There is some literature that supports the use of stress testing, especially among certain higher risk patient populations. Doukky et al. [16] assessed the prognostic utility of the 8 risk factors set forth by the AHA/ACCF consensus statement and the role of noninvasive stress testing in this context. The authors reported that patients with 3–4 risk factors derive the greatest additional prognostic benefit from myocardial perfusion imaging, but stress testing per se was not predictive of post-operative MACE. The Doukky et al. [16] study specifically included 8 risk factors outlined by the AHA/ACCF; our study includes all of these risk factors except left ventricular hypertrophy. The long-term follow-up period was similar (median 4.7 vs 5 years), but our event rate is higher (32.3% vs. 27.1%); however, our MACE included the additional variables of congestive heart failure and revascularization.

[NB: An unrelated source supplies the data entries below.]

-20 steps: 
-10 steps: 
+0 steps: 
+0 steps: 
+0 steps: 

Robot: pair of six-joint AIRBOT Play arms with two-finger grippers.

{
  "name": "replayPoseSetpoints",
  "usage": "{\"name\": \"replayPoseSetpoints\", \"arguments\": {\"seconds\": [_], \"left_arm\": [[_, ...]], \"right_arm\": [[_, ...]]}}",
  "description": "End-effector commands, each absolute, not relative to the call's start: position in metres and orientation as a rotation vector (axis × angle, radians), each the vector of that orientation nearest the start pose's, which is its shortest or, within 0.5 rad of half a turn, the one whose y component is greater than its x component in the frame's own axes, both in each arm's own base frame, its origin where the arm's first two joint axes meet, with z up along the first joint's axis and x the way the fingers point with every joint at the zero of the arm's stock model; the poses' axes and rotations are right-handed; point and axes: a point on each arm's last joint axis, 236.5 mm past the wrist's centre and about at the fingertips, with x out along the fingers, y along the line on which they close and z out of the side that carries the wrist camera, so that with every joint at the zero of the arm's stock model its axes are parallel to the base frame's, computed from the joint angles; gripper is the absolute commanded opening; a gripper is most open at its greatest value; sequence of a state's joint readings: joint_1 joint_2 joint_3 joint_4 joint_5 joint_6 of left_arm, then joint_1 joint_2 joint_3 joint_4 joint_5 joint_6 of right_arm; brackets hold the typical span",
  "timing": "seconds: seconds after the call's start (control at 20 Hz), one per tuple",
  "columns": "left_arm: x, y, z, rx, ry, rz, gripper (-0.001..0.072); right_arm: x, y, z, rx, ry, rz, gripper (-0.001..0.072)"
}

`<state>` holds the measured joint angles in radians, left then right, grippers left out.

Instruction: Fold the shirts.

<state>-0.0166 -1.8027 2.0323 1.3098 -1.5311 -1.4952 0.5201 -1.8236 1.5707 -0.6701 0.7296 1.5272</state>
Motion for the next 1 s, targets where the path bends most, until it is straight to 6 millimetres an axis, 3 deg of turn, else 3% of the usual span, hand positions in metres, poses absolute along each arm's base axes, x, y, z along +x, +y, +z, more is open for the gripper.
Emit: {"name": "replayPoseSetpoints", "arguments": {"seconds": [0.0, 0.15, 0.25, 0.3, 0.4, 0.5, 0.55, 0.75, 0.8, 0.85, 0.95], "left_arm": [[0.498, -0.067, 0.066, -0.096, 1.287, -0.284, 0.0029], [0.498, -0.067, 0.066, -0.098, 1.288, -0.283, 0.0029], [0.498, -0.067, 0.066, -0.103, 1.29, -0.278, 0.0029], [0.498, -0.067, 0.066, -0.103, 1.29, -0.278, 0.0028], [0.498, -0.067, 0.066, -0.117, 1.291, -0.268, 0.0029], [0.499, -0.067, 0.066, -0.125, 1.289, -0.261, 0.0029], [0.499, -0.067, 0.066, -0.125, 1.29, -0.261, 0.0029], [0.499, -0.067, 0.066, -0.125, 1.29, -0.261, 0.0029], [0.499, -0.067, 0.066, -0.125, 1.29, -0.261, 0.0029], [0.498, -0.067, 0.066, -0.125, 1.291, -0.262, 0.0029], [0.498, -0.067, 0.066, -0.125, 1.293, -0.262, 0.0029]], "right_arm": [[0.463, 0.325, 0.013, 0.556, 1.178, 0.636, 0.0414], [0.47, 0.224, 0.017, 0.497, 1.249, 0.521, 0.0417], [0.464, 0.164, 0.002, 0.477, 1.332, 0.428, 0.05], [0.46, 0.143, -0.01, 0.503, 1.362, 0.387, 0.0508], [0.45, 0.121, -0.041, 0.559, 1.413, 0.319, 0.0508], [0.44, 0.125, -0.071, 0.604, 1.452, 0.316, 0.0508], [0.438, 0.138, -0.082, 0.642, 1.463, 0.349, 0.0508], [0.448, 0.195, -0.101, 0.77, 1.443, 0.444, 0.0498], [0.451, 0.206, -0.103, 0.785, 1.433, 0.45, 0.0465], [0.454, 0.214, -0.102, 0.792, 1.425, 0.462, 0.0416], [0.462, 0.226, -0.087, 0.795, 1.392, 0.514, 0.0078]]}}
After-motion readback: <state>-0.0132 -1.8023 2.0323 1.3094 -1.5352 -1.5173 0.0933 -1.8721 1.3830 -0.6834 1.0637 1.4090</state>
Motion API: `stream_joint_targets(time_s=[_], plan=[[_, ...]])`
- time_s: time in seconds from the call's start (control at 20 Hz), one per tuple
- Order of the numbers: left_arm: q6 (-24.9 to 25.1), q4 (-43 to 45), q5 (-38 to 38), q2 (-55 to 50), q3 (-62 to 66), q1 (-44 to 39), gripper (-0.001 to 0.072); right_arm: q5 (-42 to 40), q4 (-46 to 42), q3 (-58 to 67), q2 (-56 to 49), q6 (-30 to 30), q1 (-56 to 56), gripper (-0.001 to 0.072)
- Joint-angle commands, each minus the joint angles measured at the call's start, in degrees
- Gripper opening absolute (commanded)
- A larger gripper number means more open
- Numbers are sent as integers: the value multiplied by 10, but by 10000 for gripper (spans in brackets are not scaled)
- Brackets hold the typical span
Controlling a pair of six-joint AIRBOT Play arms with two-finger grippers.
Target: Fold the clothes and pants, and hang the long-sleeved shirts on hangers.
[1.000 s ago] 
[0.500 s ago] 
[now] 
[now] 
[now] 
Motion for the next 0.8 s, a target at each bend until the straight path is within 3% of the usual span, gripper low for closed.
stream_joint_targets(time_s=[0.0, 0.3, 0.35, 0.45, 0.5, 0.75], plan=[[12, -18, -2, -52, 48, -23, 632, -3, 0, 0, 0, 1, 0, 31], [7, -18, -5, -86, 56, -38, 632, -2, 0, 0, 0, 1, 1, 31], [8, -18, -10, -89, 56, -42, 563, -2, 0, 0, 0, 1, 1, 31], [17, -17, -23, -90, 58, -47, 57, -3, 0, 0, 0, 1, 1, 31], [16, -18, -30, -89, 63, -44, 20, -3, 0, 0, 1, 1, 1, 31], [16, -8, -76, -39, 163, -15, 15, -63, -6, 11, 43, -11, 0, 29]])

Our study has several limitations. This is a retrospective study where data was extracted from review of medical records spanning multiple years and hence subjected to missing or incomplete data as well as variability in documentation. Additionally, we cannot account for patient encounters that occurred outside of our health care facility. Patients’ symptom status was unknown at the time of stress testing, as any testing within the eligible timeframe was assumed to be part of pre-transplant evaluation. Our study population was predominantly limited to white males, warranting further investigation into the risk patterns of other racial/ethnic groups. Finally, eligible patients in our single-center study were derived from a database of patients who successfully received renal transplant, indicating an overall healthier patient population than those with CKD/ESRD who did not undergo transplant. We did not have data available to accurately estimate the number of patients who were removed from consideration of transplantation due to abnormal stress testing results. However, we estimate the number is low due to current practice of cardiology consultation with medical optimization and referral for cardiac catheterization in selected patients that may benefit from percutaneous or surgical revascularization prior to transplantation. Our results therefore may not be generalizable to patients with more significant disease burden.

In conclusion, our results indicate that an abnormal stress test is not predictive of long-term MACE post-renal transplant. Additionally, the high event rate in patients with negative stress tests suggests that we should not be reassured by a normal test result. Our study does not support routine stress testing, particularly in presumably asymptomatic individuals, who are undergoing renal transplantation.